Os artistas que assinam a missiva, recordando que “inspirados pelos artistas que em consciência rejeitaram o Sun City no apartheid sul-africano nos anos 80, organizações culturais e artistas palestinianos apelaram a que se pressione Israel de forma não violenta através do boicote até que sejam cumpridas as suas obrigações segundo a lei internacional”, tornam público o seu apoio “a este apelo, ao lado de milhares de artistas pelo mundo fora”.

“Porque não queremos tornar-nos cúmplices das violações dos direitos humanos do povo palestiniano. Queremos antes chamar a atenção do mundo para a colonização, que a cada ano se torna mais violenta”, sustentam.

A Lusa pediu uma reação à RTP, mas tal não foi possível em tempo útil.

A carta aberta divulgada em setembro foi subscrita por artistas internacionais como Brian Eno, The Knife, Wolf Alice e finalistas da Eurovisão, incluindo os vencedores de 1994, os irlandeses Paul Harrington e Charlie McGettigan, os cineastas Alain Guiraudie, Ken Loach, Mike Leigh, Aki Kaurismäki e Eyal Sivan (israelita).

Israel recebe o Festival Eurovisão da Canção em 2019 depois de ter vencido a edição deste ano, em Lisboa, com o tema “Toy”, interpretado por Netta Barzlilai.

Esta será a terceira vez que Israel acolhe o concurso, depois de 1979 e 1999, em Jerusalém, por ter vencido nos anos anteriores.
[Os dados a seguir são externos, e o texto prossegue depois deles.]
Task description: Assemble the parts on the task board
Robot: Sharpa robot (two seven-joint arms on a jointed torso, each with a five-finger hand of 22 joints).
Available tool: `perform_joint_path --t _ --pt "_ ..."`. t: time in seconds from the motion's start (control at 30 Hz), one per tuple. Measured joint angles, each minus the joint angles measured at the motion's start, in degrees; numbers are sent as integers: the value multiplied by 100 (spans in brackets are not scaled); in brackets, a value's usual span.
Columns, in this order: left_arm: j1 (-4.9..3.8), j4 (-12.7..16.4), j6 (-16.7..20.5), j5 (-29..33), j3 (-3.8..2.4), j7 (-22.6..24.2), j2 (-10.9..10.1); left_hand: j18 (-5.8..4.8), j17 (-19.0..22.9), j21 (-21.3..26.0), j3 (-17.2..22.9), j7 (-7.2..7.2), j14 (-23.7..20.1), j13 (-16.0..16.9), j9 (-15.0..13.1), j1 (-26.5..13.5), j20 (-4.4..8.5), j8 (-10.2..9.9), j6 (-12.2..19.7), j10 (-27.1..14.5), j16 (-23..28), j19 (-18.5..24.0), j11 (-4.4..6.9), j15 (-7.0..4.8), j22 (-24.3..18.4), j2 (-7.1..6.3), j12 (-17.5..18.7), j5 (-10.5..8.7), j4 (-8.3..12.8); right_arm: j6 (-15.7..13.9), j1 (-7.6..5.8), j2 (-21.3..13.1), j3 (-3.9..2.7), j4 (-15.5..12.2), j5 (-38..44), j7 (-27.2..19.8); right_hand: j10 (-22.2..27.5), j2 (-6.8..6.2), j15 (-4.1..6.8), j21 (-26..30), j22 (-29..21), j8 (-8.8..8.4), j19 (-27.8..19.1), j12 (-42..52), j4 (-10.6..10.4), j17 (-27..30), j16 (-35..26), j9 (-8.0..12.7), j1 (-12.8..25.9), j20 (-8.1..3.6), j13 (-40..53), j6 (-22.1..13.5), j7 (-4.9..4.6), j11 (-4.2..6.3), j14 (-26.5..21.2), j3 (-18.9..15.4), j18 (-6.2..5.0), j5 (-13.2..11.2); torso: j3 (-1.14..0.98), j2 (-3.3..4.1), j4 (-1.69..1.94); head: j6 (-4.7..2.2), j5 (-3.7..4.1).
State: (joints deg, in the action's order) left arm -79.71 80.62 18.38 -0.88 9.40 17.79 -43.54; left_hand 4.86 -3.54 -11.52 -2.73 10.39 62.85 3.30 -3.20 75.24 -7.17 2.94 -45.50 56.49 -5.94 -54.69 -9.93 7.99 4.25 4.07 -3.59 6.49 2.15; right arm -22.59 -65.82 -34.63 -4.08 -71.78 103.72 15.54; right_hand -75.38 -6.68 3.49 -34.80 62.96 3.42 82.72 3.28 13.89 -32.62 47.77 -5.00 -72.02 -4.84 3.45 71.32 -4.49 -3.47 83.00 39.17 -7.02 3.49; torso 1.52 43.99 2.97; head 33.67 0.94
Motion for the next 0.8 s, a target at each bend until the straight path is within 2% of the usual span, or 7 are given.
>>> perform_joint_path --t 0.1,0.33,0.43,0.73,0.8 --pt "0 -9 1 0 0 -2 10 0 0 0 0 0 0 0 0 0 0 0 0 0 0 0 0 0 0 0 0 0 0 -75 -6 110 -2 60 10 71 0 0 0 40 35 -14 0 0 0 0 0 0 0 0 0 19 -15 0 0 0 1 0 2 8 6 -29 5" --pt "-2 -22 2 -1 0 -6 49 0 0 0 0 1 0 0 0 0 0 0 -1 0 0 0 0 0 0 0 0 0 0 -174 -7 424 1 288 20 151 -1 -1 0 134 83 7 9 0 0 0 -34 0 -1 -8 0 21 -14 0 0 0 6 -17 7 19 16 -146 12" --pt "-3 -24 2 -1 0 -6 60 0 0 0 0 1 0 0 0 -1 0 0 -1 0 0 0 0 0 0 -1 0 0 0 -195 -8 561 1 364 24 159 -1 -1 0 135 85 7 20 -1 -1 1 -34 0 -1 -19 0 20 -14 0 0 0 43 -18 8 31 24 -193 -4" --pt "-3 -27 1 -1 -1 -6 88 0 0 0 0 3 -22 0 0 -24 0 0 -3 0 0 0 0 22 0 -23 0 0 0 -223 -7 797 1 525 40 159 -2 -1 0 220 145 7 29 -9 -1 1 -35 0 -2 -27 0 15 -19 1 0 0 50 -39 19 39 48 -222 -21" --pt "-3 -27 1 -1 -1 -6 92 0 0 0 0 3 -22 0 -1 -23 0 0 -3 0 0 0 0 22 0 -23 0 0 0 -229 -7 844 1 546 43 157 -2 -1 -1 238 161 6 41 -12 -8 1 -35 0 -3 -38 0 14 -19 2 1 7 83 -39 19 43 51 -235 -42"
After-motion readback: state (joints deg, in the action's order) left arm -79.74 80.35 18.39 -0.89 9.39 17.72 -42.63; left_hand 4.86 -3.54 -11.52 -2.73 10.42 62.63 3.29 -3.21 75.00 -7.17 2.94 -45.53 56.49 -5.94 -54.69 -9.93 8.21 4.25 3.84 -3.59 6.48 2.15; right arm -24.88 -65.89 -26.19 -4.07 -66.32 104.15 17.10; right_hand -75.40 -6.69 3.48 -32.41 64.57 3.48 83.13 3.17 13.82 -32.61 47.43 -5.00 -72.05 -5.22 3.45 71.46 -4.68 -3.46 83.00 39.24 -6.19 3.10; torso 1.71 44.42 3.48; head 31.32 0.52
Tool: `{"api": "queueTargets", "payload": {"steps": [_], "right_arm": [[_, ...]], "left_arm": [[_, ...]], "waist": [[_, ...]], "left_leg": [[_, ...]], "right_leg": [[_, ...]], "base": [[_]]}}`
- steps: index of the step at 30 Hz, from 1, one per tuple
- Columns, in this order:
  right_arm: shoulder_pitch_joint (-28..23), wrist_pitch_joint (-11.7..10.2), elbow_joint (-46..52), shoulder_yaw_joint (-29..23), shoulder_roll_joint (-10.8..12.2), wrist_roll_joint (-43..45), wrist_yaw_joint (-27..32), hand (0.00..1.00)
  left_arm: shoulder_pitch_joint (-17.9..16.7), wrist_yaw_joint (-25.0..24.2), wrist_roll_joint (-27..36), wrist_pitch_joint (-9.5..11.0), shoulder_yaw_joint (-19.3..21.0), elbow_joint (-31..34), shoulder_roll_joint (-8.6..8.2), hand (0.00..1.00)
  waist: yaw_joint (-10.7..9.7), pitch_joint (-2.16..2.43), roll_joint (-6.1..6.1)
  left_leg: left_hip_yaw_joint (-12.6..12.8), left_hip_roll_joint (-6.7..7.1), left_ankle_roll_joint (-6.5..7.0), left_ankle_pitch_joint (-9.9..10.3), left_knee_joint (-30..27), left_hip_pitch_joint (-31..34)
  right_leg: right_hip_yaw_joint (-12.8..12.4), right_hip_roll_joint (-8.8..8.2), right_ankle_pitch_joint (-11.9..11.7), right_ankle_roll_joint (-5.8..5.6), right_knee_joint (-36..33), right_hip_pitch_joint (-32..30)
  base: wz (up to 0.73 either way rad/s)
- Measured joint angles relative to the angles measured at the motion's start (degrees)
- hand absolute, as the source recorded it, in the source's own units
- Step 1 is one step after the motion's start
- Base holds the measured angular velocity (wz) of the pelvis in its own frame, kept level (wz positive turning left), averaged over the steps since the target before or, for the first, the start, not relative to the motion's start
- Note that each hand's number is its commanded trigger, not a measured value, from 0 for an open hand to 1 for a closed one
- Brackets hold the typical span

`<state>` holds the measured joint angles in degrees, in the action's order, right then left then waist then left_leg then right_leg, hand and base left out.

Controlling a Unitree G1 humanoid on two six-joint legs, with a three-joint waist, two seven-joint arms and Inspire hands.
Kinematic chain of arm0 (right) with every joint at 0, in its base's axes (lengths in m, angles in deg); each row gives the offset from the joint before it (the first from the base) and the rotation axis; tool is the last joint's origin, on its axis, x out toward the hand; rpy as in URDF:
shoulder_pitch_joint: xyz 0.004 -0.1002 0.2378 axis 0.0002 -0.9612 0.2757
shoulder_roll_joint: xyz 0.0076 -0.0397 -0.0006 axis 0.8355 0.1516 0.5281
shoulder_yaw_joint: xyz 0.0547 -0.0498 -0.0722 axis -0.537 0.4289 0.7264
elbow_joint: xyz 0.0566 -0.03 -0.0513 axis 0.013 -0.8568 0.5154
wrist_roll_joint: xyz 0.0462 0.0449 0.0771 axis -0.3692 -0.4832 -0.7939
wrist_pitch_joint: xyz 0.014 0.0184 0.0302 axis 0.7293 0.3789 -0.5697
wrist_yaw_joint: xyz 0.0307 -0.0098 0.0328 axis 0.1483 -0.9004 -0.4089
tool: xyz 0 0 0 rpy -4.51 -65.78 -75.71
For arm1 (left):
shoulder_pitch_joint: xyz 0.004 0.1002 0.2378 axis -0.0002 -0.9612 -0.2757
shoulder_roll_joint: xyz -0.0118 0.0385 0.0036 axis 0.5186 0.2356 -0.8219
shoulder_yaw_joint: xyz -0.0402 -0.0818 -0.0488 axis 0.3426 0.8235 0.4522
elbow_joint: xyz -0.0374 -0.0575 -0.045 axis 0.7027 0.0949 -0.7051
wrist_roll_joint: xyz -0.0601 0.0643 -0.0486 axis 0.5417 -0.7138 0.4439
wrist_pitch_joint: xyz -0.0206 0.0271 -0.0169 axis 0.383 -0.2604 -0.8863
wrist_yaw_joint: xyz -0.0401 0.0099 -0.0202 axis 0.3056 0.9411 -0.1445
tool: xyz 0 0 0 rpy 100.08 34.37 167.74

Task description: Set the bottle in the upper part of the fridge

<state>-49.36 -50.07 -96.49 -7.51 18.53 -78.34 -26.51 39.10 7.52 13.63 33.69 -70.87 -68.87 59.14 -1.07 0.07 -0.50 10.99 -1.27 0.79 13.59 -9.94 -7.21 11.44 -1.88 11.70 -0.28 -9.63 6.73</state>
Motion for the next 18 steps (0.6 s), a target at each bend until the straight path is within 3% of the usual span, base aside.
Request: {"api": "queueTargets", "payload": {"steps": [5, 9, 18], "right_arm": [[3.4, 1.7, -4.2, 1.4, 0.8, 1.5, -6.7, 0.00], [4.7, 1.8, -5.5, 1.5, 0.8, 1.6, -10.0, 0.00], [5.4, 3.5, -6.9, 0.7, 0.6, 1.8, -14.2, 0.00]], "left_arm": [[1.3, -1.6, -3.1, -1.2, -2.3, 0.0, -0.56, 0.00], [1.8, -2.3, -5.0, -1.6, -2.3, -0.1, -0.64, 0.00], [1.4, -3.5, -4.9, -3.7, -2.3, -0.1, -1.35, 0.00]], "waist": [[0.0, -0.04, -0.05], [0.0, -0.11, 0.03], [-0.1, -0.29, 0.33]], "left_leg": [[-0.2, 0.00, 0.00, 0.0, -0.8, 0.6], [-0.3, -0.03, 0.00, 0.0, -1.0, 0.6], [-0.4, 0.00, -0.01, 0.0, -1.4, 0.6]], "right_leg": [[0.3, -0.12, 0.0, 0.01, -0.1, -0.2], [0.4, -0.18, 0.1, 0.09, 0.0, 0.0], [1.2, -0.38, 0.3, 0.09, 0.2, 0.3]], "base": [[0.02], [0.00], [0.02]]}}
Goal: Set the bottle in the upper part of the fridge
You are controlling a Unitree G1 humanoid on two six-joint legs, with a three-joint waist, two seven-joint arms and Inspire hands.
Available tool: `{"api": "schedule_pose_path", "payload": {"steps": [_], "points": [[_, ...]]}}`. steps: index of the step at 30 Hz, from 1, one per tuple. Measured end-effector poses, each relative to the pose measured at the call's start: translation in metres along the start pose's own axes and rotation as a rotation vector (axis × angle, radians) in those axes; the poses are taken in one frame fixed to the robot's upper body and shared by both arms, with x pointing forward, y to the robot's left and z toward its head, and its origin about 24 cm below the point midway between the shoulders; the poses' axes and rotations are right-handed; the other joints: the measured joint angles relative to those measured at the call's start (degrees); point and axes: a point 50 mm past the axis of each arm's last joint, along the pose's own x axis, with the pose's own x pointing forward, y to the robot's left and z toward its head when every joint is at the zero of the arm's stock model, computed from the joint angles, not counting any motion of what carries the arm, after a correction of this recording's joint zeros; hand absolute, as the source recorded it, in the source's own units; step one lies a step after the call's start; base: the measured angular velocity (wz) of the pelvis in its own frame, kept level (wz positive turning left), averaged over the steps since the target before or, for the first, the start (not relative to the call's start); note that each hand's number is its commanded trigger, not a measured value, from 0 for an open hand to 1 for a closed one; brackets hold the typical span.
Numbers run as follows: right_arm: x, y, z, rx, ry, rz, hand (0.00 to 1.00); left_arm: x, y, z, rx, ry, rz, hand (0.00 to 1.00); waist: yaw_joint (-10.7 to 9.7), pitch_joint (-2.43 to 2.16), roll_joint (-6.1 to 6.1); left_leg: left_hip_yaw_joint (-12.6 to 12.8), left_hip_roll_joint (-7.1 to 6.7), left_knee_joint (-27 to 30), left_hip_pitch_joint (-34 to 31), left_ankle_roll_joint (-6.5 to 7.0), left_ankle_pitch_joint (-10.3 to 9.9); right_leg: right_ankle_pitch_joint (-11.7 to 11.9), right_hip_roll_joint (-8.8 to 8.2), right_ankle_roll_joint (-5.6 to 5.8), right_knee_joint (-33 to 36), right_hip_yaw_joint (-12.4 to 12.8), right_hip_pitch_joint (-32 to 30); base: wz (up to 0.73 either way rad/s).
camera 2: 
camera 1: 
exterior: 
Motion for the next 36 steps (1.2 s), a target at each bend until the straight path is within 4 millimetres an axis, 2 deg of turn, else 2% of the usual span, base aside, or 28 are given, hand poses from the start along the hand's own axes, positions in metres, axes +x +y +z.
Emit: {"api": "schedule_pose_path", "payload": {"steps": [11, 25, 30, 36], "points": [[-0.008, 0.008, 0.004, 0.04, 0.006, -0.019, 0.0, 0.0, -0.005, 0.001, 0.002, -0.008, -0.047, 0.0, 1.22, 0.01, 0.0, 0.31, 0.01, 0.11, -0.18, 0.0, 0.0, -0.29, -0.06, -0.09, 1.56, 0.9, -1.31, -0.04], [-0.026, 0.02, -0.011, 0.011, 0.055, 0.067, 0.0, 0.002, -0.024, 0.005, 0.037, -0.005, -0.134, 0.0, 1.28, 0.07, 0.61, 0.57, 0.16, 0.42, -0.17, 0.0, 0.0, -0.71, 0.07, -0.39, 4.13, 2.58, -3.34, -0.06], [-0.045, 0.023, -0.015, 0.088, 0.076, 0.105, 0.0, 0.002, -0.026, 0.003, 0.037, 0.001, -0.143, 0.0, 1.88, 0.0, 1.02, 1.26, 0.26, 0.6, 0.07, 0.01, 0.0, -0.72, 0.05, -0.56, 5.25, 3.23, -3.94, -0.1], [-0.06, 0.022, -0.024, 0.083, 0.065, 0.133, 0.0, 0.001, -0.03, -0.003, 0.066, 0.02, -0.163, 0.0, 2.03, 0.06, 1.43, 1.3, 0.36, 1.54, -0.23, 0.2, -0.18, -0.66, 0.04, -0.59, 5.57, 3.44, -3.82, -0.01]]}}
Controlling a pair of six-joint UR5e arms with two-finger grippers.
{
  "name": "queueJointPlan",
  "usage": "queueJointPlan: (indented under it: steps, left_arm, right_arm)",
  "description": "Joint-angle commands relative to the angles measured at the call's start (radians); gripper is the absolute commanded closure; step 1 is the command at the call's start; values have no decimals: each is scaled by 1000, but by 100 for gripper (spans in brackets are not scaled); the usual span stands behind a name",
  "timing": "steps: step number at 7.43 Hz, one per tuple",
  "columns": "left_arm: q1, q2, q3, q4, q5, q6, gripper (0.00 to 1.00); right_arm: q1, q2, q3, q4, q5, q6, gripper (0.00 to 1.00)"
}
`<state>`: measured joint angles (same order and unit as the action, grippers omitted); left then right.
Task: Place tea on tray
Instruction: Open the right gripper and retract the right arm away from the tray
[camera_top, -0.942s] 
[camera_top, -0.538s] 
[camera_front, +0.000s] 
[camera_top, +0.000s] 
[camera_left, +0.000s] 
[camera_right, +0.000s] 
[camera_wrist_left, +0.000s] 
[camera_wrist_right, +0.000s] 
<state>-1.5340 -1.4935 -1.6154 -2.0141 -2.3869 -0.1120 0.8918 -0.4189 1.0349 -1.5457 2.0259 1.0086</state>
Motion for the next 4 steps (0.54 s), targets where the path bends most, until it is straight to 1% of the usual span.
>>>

Em 1980, embora tenha vencido em 1979, o país declinou a oportunidade de organizar o concurso pela segunda vez consecutiva, acabando por passar para a Holanda.

Em maio passado, quando venceu o concurso em Lisboa, a cantora israelita Netta Barzlilai celebrou a vitória dizendo que em 2019 o festival seria em Jerusalém, algo que o primeiro-ministro israelita, Benjamin Netanyahu, imediatamente reforçou, para mais tarde recuar.

A referência a Jerusalém foi feita numa altura em que os israelitas comemoravam, em maio, os 70 anos do nascimento do Estado de Israel, e o festival acabou por ser tornar num argumento de discussão política e diplomática sobre os estados judeu e palestiniano, quando as conversações de paz internacionais entre ambos continuam num impasse.

A situação política foi ainda acompanhada pela transferência da embaixada dos Estados Unidos em Israel de Telavive para Jerusalém.

Em junho, a União Europeia de Radiodifusão, organizadora do festival, fez saber que pretendia um lugar “menos controverso” do que Jerusalém, cidade dividida entre israelitas e palestinianos desde 1967, e Benjamin Netanyahu concordou que o governo se afastaria da escolha da cidade.

Ao mesmo tempo, diversas organizações culturais palestinianas apelaram ao boicote ao concurso.